*EXERCISE DETAILS:*
Every line of the listing should be repeated exactly.
"""
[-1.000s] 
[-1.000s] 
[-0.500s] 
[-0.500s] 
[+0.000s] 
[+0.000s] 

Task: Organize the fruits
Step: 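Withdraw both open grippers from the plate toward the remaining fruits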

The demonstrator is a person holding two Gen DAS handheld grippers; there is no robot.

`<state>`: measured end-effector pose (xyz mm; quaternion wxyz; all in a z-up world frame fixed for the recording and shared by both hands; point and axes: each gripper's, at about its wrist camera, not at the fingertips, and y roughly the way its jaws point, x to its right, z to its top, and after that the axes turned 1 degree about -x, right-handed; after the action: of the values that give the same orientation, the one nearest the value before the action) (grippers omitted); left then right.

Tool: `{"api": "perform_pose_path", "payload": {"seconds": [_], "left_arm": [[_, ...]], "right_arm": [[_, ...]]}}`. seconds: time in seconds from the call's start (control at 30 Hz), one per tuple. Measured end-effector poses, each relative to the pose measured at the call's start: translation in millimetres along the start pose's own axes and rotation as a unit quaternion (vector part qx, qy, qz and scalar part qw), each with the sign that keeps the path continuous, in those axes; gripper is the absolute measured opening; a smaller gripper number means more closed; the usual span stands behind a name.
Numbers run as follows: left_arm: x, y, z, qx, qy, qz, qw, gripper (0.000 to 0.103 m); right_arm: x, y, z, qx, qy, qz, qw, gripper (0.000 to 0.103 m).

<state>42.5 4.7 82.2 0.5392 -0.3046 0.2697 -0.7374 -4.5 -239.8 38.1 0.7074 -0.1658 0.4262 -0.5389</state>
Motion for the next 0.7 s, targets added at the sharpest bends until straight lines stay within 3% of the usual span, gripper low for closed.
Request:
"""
*TASK SOLUTION:*
[-1.000s] 
[-1.000s] 
[-0.500s] 
[-0.500s] 
[+0.000s] 
[+0.000s] 

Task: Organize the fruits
Step: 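Withdraw both open grippers from the plate toward the remaining fruits
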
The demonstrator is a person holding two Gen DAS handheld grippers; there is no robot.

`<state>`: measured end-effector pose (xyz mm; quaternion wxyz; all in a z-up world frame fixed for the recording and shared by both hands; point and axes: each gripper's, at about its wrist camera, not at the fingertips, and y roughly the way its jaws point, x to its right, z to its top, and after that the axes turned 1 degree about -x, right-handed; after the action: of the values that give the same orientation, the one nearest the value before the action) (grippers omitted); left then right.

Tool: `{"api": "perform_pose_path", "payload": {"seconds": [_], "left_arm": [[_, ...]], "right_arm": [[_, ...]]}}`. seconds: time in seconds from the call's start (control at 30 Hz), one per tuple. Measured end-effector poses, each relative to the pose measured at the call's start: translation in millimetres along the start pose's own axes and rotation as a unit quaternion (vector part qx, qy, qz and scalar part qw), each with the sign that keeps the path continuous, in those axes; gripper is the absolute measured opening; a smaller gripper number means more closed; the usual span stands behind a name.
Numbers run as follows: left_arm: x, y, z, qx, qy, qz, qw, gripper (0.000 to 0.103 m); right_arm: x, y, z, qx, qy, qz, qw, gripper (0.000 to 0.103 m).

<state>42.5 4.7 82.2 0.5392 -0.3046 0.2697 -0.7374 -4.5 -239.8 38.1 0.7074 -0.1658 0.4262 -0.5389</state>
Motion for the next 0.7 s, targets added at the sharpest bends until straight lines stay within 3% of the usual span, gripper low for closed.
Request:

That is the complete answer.